*** Block opens ***
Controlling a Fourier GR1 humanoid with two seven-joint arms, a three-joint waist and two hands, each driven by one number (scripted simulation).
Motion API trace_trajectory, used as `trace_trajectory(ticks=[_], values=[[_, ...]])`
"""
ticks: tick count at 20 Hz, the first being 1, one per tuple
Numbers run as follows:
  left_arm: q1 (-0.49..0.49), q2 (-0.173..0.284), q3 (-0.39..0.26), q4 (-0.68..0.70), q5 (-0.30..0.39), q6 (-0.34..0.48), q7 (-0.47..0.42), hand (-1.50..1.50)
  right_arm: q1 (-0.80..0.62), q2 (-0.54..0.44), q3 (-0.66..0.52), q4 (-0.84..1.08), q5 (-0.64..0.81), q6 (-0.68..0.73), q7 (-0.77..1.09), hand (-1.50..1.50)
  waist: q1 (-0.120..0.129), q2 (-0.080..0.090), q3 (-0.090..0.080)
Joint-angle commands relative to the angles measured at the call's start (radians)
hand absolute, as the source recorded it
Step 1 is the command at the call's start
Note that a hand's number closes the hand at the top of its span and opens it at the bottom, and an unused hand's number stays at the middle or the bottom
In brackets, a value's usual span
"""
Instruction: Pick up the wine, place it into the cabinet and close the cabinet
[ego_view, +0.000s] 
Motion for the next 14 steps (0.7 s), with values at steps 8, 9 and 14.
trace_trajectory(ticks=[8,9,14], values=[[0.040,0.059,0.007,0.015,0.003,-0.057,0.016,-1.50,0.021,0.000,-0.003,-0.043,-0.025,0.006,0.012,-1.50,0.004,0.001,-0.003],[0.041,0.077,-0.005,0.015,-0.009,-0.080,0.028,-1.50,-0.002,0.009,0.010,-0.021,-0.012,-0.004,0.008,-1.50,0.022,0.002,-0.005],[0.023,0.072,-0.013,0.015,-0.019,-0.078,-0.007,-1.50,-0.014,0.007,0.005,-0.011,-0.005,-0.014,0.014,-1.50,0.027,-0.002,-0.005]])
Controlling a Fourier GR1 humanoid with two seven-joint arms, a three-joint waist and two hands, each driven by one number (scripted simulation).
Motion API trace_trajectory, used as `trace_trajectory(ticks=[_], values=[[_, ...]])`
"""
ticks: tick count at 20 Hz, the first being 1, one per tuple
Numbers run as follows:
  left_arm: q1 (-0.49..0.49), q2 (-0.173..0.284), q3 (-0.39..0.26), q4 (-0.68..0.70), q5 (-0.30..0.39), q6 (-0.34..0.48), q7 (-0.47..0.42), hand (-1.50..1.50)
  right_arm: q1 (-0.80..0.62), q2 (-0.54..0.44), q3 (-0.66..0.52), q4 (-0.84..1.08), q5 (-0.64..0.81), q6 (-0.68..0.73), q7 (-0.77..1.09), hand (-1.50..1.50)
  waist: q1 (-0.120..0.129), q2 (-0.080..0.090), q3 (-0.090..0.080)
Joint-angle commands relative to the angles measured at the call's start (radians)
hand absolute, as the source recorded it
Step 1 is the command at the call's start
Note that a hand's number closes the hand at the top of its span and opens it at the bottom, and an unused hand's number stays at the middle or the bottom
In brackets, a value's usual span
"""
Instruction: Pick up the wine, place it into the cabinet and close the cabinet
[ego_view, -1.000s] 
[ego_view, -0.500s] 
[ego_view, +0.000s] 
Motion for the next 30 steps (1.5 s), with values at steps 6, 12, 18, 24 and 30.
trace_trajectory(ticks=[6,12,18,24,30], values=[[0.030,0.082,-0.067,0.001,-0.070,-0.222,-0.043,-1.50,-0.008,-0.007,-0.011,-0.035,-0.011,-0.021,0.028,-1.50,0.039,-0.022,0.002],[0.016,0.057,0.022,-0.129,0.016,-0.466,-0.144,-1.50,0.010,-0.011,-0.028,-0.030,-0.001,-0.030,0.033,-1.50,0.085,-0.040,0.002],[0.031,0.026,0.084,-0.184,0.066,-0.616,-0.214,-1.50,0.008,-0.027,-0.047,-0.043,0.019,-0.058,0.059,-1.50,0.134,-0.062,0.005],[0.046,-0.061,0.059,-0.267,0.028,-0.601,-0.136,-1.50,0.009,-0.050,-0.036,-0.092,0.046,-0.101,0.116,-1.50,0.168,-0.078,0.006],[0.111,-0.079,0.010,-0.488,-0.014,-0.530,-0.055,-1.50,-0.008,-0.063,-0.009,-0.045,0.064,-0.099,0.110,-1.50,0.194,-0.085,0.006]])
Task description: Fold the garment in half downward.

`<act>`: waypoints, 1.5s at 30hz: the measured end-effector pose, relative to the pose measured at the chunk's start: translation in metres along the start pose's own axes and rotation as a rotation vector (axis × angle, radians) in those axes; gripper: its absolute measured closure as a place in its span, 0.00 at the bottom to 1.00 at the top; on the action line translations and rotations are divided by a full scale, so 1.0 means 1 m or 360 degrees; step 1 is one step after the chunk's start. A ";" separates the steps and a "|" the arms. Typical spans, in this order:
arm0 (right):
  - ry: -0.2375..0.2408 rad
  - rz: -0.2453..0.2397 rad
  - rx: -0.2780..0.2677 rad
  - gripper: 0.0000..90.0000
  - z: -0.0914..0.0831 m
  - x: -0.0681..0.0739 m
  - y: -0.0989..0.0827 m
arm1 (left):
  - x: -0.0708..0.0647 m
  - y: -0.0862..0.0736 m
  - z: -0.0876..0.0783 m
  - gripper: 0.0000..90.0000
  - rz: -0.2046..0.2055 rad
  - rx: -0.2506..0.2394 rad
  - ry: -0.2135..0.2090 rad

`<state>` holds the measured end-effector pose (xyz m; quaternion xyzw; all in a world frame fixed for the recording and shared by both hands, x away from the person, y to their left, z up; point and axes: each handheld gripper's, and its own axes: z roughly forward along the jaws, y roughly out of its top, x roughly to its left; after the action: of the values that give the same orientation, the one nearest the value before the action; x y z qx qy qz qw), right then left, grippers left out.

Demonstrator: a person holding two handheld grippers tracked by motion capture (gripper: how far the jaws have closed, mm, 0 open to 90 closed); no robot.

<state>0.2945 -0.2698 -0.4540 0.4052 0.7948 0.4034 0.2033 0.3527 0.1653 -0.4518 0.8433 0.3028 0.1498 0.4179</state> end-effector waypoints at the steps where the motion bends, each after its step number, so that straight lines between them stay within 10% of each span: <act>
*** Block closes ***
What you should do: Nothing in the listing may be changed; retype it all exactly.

Result of this exercise:
Controlling a Fourier GR1 humanoid with two seven-joint arms, a three-joint waist and two hands, each driven by one number (scripted simulation).
Motion API trace_trajectory, used as `trace_trajectory(ticks=[_], values=[[_, ...]])`
"""
ticks: tick count at 20 Hz, the first being 1, one per tuple
Numbers run as follows:
  left_arm: q1 (-0.49..0.49), q2 (-0.173..0.284), q3 (-0.39..0.26), q4 (-0.68..0.70), q5 (-0.30..0.39), q6 (-0.34..0.48), q7 (-0.47..0.42), hand (-1.50..1.50)
  right_arm: q1 (-0.80..0.62), q2 (-0.54..0.44), q3 (-0.66..0.52), q4 (-0.84..1.08), q5 (-0.64..0.81), q6 (-0.68..0.73), q7 (-0.77..1.09), hand (-1.50..1.50)
  waist: q1 (-0.120..0.129), q2 (-0.080..0.090), q3 (-0.090..0.080)
Joint-angle commands relative to the angles measured at the call's start (radians)
hand absolute, as the source recorded it
Step 1 is the command at the call's start
Note that a hand's number closes the hand at the top of its span and opens it at the bottom, and an unused hand's number stays at the middle or the bottom
In brackets, a value's usual span
"""
Instruction: Pick up the wine, place it into the cabinet and close the cabinet
[ego_view, +0.000s] 
Motion for the next 14 steps (0.7 s), with values at steps 8, 9 and 14.
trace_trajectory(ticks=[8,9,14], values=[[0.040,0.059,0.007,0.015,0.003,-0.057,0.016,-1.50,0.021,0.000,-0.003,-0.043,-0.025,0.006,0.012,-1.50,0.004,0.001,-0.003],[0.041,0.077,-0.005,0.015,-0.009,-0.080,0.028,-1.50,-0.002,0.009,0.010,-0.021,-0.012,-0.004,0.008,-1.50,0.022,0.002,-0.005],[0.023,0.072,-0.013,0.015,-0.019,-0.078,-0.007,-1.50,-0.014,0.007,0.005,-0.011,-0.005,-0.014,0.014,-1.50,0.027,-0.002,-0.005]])
Controlling a Fourier GR1 humanoid with two seven-joint arms, a three-joint waist and two hands, each driven by one number (scripted simulation).
Motion API trace_trajectory, used as `trace_trajectory(ticks=[_], values=[[_, ...]])`
"""
ticks: tick count at 20 Hz, the first being 1, one per tuple
Numbers run as follows:
  left_arm: q1 (-0.49..0.49), q2 (-0.173..0.284), q3 (-0.39..0.26), q4 (-0.68..0.70), q5 (-0.30..0.39), q6 (-0.34..0.48), q7 (-0.47..0.42), hand (-1.50..1.50)
  right_arm: q1 (-0.80..0.62), q2 (-0.54..0.44), q3 (-0.66..0.52), q4 (-0.84..1.08), q5 (-0.64..0.81), q6 (-0.68..0.73), q7 (-0.77..1.09), hand (-1.50..1.50)
  waist: q1 (-0.120..0.129), q2 (-0.080..0.090), q3 (-0.090..0.080)
Joint-angle commands relative to the angles measured at the call's start (radians)
hand absolute, as the source recorded it
Step 1 is the command at the call's start
Note that a hand's number closes the hand at the top of its span and opens it at the bottom, and an unused hand's number stays at the middle or the bottom
In brackets, a value's usual span
"""
Instruction: Pick up the wine, place it into the cabinet and close the cabinet
[ego_view, -1.000s] 
[ego_view, -0.500s] 
[ego_view, +0.000s] 
Motion for the next 30 steps (1.5 s), with values at steps 6, 12, 18, 24 and 30.
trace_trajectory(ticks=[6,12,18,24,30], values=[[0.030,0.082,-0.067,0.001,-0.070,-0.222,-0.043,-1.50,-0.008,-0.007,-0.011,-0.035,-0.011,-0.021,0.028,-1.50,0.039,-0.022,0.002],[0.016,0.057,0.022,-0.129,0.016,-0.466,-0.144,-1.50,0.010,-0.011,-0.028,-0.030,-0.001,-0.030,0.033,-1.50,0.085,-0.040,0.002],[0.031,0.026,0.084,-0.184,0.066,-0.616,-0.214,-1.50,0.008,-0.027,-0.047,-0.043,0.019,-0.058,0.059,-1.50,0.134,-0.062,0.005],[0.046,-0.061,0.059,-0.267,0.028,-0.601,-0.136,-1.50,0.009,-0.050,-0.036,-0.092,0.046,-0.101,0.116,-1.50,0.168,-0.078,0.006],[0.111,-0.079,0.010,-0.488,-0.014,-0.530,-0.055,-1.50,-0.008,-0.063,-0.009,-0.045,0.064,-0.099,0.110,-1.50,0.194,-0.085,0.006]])
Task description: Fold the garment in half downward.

`<act>`: waypoints, 1.5s at 30hz: the measured end-effector pose, relative to the pose measured at the chunk's start: translation in metres along the start pose's own axes and rotation as a rotation vector (axis × angle, radians) in those axes; gripper: its absolute measured closure as a place in its span, 0.00 at the bottom to 1.00 at the top; on the action line translations and rotations are divided by a full scale, so 1.0 means 1 m or 360 degrees; step 1 is one step after the chunk's start. A ";" separates the steps and a "|" the arms. Typical spans, in this order:
arm0 (right):
  - ry: -0.2375..0.2408 rad
  - rz: -0.2453..0.2397 rad
  - rx: -0.2780..0.2677 rad
  - gripper: 0.0000..90.0000
  - z: -0.0914..0.0831 m
  - x: -0.0681..0.0739 m
  - y: -0.0989..0.0827 m
arm1 (left):
  - x: -0.0708..0.0647 m
  - y: -0.0862..0.0736 m
  - z: -0.0876..0.0783 m
  - gripper: 0.0000..90.0000
  - rz: -0.2046..0.2055 rad
  - rx: -0.2506..0.2394 rad
  - ry: -0.2135..0.2090 rad

`<state>` holds the measured end-effector pose (xyz m; quaternion xyzw; all in a world frame fixed for the recording and shared by both hands, x away from the person, y to their left, z up; point and axes: each handheld gripper's, and its own axes: z roughly forward along the jaws, y roughly out of its top, x roughly to its left; after the action: of the values that give the same orientation, the one nearest the value before the action; x y z qx qy qz qw), right then left, grippers left out.

Demonstrator: a person holding two handheld grippers tracked by motion capture (gripper: how far the jaws have closed, mm, 0 open to 90 closed); no robot.

<state>0.2945 -0.2698 -0.4540 0.4052 0.7948 0.4034 0.2033 0.3527 0.1653 -0.4518 0.8433 0.3028 0.1498 0.4179</state> end-effector waypoints at the steps where the motion bends, each after its step number, so that straight lines between them stay within 10% of each span: <act>

This completes the exercise.